* Directions for this task
Repeat the records exactly. Every line must match.

---------- Supplied data

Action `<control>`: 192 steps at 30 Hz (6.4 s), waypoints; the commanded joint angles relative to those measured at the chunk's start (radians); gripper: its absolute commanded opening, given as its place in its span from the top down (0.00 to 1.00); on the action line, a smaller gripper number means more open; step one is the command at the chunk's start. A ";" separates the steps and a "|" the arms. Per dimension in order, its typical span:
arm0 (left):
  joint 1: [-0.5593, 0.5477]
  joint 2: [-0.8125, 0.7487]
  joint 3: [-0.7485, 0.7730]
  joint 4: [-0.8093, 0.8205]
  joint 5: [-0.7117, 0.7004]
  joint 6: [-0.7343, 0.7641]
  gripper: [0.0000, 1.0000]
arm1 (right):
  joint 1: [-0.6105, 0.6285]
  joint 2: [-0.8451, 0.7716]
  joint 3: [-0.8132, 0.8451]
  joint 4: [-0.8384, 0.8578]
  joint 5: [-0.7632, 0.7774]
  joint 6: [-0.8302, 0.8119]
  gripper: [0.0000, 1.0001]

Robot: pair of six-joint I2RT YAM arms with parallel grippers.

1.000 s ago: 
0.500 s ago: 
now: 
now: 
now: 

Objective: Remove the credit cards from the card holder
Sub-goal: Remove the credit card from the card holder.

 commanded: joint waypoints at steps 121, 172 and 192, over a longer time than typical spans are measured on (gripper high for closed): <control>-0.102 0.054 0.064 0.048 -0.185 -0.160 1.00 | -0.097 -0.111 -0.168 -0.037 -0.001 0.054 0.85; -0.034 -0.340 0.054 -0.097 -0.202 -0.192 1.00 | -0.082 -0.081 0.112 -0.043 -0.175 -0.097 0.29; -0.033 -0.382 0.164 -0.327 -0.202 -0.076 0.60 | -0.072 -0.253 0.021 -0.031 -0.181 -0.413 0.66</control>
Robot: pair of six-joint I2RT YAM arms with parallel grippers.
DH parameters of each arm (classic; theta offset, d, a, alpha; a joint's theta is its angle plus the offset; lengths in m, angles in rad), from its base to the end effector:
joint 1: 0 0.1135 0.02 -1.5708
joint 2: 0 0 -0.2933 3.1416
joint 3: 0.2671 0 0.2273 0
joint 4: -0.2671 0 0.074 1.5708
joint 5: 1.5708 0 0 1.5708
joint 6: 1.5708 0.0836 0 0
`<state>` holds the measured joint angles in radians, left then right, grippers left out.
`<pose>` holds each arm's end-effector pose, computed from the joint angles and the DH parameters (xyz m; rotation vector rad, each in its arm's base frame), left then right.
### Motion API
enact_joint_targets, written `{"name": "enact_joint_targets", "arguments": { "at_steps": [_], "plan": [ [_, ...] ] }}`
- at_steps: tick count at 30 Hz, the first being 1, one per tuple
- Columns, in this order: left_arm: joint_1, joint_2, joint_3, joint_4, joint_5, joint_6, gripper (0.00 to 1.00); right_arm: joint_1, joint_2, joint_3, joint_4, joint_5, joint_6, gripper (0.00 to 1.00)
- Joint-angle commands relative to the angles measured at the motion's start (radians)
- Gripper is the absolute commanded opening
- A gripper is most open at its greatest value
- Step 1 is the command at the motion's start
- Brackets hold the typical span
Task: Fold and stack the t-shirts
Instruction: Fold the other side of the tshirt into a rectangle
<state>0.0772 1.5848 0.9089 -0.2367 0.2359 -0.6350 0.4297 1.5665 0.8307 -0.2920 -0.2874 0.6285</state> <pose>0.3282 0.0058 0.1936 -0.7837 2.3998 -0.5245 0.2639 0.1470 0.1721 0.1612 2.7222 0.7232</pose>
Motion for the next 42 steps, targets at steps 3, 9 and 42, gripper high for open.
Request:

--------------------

* Result of the task
Action `<control>`: 192 steps at 30 Hz (6.4 s), waypoints; the commanded joint angles relative to those measured at the chunk's start (radians); gripper: its absolute commanded opening, given as its place in its span from the top down (0.00 to 1.00); on the action line, a smaller gripper number means more open; step one is the command at the chunk's start. A ";" separates the steps and a "|" the arms. Per dimension in order, its typical span:
arm0 (left):
  joint 1: [-0.5593, 0.5477]
  joint 2: [-0.8125, 0.7487]
  joint 3: [-0.7485, 0.7730]
  joint 4: [-0.8093, 0.8205]
  joint 5: [-0.7117, 0.7004]
  joint 6: [-0.7343, 0.7641]
  gripper: [0.0000, 1.0000]
arm1 (right):
  joint 1: [-0.6105, 0.6285]
  joint 2: [-0.8451, 0.7716]
  joint 3: [-0.8132, 0.8451]
  joint 4: [-0.8384, 0.8578]
  joint 5: [-0.7632, 0.7774]
  joint 6: [-0.8302, 0.8119]
  gripper: [0.0000, 1.0001]

Robot: pair of six-joint I2RT YAM arms with parallel grippers.

1.000 s ago: 
0.500 s ago: 
now: 
now: 
now: 

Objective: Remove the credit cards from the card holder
Sub-goal: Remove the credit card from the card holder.

 commanded: joint waypoints at steps 121, 172 and 192, over a longer time than typical spans are measured on (gripper high for closed): <control>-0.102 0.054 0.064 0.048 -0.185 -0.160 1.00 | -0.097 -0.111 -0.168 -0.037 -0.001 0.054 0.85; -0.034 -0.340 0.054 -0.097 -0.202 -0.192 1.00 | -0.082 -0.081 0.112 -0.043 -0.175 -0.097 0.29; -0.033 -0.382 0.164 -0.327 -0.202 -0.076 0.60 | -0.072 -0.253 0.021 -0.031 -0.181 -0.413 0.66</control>
Robot: pair of six-joint I2RT YAM arms with parallel grippers.
DH parameters of each arm (classic; theta offset, d, a, alpha; a joint's theta is its angle plus the offset; lengths in m, angles in rad), from its base to the end effector:
joint 1: 0 0.1135 0.02 -1.5708
joint 2: 0 0 -0.2933 3.1416
joint 3: 0.2671 0 0.2273 0
joint 4: -0.2671 0 0.074 1.5708
joint 5: 1.5708 0 0 1.5708
joint 6: 1.5708 0.0836 0 0
`<state>` holds the measured joint angles in radians, left then right, grippers left out.
`<pose>` holds each arm's end-effector pose, computed from the joint angles and the DH parameters (xyz m; rotation vector rad, each in its arm's base frame), left then right.
### Motion API
enact_joint_targets, written `{"name": "enact_joint_targets", "arguments": { "at_steps": [_], "plan": [ [_, ...] ] }}`
- at_steps: tick count at 30 Hz, the first being 1, one per tuple
- Columns, in this order: left_arm: joint_1, joint_2, joint_3, joint_4, joint_5, joint_6, gripper (0.00 to 1.00); right_arm: joint_1, joint_2, joint_3, joint_4, joint_5, joint_6, gripper (0.00 to 1.00)
- Joint-angle commands relative to the angles measured at the motion's start (radians)
- Gripper is the absolute commanded opening
- A gripper is most open at its greatest value
- Step 1 is the command at the motion's start
- Brackets hold the typical span
Task: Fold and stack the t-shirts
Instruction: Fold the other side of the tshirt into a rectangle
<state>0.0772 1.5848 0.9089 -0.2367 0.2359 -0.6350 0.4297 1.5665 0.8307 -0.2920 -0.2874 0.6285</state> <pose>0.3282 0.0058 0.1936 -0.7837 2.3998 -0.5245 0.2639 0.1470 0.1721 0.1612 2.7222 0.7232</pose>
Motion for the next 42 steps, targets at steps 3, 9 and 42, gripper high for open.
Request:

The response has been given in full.